«Era fácil adivinhar que o debate sobre o estado da nação se iria transformar no debate sobre o estado da negociação (do Orçamento para 2025). Confirmou-se.
A avaliar pelo que se passou na manhã desta quarta-feira na Assembleia da República, o estado da negociação do Governo com o PS não passou do grau zero e as perspectivas de um acordo entre os dois partidos para que os socialistas se possam abster parecem ser apenas possíveis (a avaliar pelo discurso de animal feroz de Luís Montenegro) se o PS estender uma passadeira vermelha ao primeiro-ministro, curvar-se aos desejos da AD e ungir com os óleos sagrados o Programa do Governo.
Na semana em que Pedro Nuno Santos mastiga a gravata (faz marcha-atrás no seu antigo discurso de “não é não” à viabilização de um orçamento AD) e propõe-se a abrir negociações com o Governo, Montenegro responde com algumas pedras na mão como se tivesse um poder absoluto que manifestamente não tem.
Poderá dizer-se que as palavras agressivas de Montenegro, quase reveladoras de quem não quer negociar nada, neste estranho “estado da nação”, não passaram de jogos florais, de bracinhos de ferro com vista a marcar posições para uma negociação que começará a ser discutida a sério lá mais para o Outono.

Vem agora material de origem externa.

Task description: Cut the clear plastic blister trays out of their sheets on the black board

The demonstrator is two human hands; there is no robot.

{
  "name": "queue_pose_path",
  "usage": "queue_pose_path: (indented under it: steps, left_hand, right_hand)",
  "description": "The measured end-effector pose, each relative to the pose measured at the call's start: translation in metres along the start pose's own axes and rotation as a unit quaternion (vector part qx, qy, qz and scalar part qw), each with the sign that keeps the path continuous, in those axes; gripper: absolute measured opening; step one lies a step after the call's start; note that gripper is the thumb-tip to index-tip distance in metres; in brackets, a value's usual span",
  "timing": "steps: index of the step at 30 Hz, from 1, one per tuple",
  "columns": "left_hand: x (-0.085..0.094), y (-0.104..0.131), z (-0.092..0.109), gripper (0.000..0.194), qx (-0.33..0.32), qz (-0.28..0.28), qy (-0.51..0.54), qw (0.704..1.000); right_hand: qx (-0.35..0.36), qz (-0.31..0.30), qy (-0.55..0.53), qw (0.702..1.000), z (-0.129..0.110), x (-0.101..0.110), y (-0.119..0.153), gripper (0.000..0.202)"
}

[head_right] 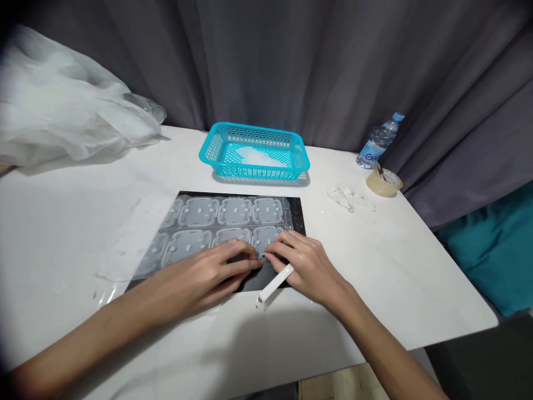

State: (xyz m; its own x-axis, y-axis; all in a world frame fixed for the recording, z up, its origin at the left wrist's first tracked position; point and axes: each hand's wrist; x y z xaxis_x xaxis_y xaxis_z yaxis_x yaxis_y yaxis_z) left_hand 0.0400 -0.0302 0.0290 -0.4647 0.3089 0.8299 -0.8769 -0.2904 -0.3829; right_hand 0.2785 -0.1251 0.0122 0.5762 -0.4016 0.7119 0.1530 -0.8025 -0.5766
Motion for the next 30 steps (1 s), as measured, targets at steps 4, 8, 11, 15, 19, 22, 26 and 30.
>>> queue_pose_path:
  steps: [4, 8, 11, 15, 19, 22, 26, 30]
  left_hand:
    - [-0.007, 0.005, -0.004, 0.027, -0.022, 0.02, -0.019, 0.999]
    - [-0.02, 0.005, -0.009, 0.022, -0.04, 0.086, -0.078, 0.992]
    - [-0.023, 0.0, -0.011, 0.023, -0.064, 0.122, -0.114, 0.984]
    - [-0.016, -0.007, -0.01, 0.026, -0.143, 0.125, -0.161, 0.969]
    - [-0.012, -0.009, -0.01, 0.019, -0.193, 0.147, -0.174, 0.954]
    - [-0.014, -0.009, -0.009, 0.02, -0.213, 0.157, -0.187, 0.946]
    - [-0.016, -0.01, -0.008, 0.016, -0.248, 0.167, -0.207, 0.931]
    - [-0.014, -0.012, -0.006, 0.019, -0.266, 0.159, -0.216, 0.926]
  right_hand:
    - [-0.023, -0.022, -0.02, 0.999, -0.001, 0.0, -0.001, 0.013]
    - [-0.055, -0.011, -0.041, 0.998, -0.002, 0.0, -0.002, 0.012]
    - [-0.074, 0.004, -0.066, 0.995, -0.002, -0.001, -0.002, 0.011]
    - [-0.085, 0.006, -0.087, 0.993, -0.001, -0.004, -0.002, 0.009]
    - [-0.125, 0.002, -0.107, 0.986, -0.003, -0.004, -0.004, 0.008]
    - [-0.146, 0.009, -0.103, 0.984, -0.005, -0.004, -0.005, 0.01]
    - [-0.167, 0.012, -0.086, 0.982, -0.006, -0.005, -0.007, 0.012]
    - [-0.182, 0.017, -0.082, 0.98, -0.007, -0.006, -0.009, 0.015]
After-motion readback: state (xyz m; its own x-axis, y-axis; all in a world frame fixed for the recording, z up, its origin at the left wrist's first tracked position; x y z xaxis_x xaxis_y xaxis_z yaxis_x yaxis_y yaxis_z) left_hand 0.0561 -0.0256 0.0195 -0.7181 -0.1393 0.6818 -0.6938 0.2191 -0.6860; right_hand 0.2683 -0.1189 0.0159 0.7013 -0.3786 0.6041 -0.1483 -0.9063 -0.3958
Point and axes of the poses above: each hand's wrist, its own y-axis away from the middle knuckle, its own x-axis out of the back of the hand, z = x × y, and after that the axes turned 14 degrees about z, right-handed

Talvez Luís Montenegro só queira mostrar que é forte e talvez os pedidos de “deixem-me governar” ou “trabalhar” que tem distribuído pelo país – e esta quarta-feira mais uma vez – são meros ímpetos da emulação cavaquista a que não é capaz de resistir, tendo em conta o sucesso que obteve o seu antecessor nos anos 1985-1995.

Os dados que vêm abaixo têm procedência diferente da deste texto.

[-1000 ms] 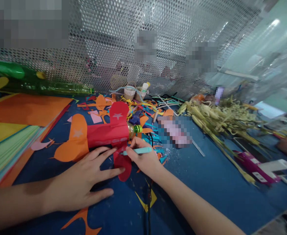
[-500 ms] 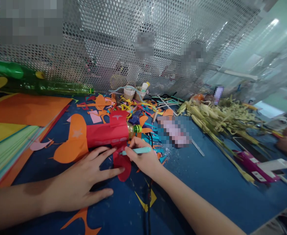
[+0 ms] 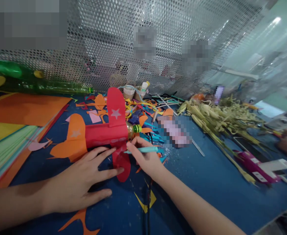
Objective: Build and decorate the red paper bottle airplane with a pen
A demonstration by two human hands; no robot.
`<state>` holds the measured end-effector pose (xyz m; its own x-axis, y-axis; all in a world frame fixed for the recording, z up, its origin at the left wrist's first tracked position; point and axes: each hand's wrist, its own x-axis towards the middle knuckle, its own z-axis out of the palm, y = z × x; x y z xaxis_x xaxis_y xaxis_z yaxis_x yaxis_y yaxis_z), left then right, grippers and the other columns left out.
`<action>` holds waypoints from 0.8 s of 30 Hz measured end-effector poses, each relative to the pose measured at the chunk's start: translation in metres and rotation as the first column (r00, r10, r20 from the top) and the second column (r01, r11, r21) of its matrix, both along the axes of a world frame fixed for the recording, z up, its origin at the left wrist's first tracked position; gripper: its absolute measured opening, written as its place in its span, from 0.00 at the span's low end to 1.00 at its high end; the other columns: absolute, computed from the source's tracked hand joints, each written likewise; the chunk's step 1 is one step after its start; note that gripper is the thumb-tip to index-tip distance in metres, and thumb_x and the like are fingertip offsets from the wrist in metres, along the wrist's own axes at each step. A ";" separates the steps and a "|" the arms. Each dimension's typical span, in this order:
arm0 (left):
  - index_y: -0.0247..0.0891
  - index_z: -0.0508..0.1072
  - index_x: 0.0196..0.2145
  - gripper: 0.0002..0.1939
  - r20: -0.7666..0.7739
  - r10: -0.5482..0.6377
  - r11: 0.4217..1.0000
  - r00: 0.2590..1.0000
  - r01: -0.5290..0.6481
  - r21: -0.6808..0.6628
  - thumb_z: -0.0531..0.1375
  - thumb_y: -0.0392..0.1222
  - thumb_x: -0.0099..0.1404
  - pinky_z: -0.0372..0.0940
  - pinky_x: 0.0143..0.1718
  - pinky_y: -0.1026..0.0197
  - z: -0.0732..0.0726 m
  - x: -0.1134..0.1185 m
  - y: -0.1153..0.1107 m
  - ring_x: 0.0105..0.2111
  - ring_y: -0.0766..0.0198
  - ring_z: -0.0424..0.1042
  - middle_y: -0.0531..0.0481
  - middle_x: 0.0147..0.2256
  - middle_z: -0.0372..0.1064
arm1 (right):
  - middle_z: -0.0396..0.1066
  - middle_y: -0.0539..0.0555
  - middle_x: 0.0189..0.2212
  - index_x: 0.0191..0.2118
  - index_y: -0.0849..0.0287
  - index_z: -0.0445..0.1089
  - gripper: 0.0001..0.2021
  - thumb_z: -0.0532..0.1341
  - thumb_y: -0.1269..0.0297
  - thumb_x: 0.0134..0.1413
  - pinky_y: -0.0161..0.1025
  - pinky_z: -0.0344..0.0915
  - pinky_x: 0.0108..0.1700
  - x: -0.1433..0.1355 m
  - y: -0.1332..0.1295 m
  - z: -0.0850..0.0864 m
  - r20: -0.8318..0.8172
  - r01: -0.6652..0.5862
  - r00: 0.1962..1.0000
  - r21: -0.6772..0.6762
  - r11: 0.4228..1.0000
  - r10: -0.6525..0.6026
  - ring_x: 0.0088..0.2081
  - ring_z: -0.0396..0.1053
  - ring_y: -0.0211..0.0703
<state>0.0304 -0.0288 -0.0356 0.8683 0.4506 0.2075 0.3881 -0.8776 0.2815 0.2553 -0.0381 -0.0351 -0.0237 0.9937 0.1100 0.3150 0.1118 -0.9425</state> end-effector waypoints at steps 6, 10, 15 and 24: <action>0.53 0.64 0.58 0.24 -0.018 0.001 1.000 1.000 -0.001 0.009 0.56 0.54 0.64 0.58 0.52 0.34 0.000 -0.001 0.000 0.59 0.37 0.52 0.38 0.62 0.50 | 0.55 0.43 0.20 0.29 0.56 0.57 0.12 0.60 0.57 0.55 0.32 0.51 0.21 -0.001 0.003 -0.007 -0.034 0.056 0.998 0.020 0.998 -0.056 0.20 0.53 0.32; 0.53 0.64 0.58 0.24 -0.017 -0.005 1.000 1.000 0.005 0.007 0.56 0.54 0.64 0.59 0.51 0.35 0.000 -0.001 0.000 0.58 0.37 0.53 0.38 0.62 0.50 | 0.56 0.42 0.17 0.27 0.56 0.57 0.14 0.62 0.57 0.52 0.32 0.50 0.20 -0.001 0.003 -0.006 -0.005 0.050 0.999 -0.015 0.999 -0.050 0.18 0.52 0.32; 0.53 0.65 0.57 0.23 0.021 -0.003 1.000 1.000 0.002 0.010 0.56 0.54 0.64 0.58 0.51 0.35 0.000 -0.002 -0.001 0.58 0.38 0.53 0.39 0.61 0.52 | 0.57 0.42 0.15 0.26 0.55 0.55 0.15 0.61 0.55 0.54 0.32 0.50 0.18 -0.001 0.002 -0.003 -0.032 0.061 0.998 -0.028 0.998 -0.062 0.15 0.53 0.32; 0.53 0.65 0.57 0.24 0.013 0.002 1.000 1.000 -0.002 -0.006 0.57 0.53 0.63 0.58 0.52 0.36 0.001 -0.001 0.000 0.58 0.38 0.53 0.41 0.62 0.51 | 0.56 0.41 0.14 0.26 0.55 0.56 0.15 0.61 0.55 0.54 0.32 0.50 0.18 -0.001 0.000 -0.001 -0.045 0.060 0.997 -0.040 0.997 -0.062 0.14 0.53 0.32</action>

A acusação de “deslealdade” (??) não foi um bom começo de conversa para quem sabe que precisa que o maior partido da oposição viabilize – pela abstenção – o Orçamento. É possível que Luís Montenegro não queira mesmo negociar nada de substancial com o PS de forma a permitir a Pedro Nuno Santos não perder ainda mais a face.
Mesmo Pedro Duarte, o ministro dos Assuntos Parlamentares, que falou num tom muito mais conciliador do que o primeiro-ministro, voltou a repetir aquelas frases que já se transformaram numa espécie de “hinos” deste Governo: “O que está hoje em cima da mesa é a responsabilidade de cada um de nós” ou “nenhuma aspiração pessoal ou partidária deve ser maior que a ambição que temos para o país”. De um lado, a “ambição” do Governo, do outro as “aspirações partidárias” da oposição.
Cavaco Silva bem dizia que não era “político” e quase 40 anos depois percebe-se que o discurso continua a pegar no país da democracia tão jovem. Nada melhor para um político ou para um governo do que fingir não ser “político” e afirmar-se contra as “aspirações partidárias”. Esta tem sido a narrativa deste Governo e em discurso que está a ganhar – a avaliar pela popularidade do primeiro-ministro nas sondagens – não se mexe.
É provável que o objectivo do Governo seja só o de humilhar o PS, tentando obrigá-lo a uma viabilização com os contornos da “abstenção violenta” de António José Seguro em 2011, para evitar ir a eleições (um cenário inaceitável).
Agora, é a lei da vida: entre a espada e a parede, é sempre melhor escolher a espada. Por muito que, por estes dias, o cenário seja favorável à direita, uma abstenção do PS ao Orçamento sem contrapartidas decentes será uma festa para a AD e insustentável para o PS a médio prazo.
O PS terá que voltar à casa de partida e votar contra, tal como Pedro Nuno Santos tinha dito desde o primeiro dia. A avaliar pelo discurso de André Ventura, o Orçamento será aprovado com os favores do Chega. Foi assim nos Açores e na Madeira e o Chega tem muito a perder com uma crise política.»